◆ ACTIVITY: Everything from the line with "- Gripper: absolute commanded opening" to the end of the data below must be returned exactly as it is, and nothing besides.

◆ INFORMATION SHOWN:

================

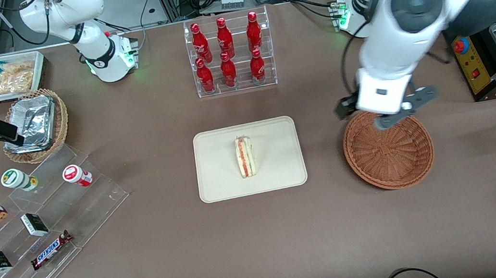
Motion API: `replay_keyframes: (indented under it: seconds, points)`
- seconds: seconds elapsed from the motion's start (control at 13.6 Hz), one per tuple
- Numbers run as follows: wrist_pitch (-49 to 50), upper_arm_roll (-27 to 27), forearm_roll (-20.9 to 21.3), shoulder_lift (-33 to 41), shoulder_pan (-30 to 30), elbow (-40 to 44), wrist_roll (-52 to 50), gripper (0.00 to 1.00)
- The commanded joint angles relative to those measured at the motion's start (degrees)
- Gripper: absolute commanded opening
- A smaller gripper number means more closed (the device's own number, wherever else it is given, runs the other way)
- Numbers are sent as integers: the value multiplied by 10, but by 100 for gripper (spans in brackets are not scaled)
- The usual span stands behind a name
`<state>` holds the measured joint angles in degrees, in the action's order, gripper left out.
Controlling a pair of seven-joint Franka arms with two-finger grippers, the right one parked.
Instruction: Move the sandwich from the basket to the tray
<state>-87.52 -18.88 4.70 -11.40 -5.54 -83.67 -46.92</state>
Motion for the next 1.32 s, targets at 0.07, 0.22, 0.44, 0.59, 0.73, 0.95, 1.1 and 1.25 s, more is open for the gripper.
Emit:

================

◆ RESULT:
- Gripper: absolute commanded opening
- A smaller gripper number means more closed (the device's own number, wherever else it is given, runs the other way)
- Numbers are sent as integers: the value multiplied by 10, but by 100 for gripper (spans in brackets are not scaled)
- The usual span stands behind a name
`<state>` holds the measured joint angles in degrees, in the action's order, gripper left out.
Controlling a pair of seven-joint Franka arms with two-finger grippers, the right one parked.
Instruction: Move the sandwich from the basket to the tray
<state>-87.52 -18.88 4.70 -11.40 -5.54 -83.67 -46.92</state>
Motion for the next 1.32 s, targets at 0.07, 0.22, 0.44, 0.59, 0.73, 0.95, 1.1 and 1.25 s, more is open for the gripper.
Emit:

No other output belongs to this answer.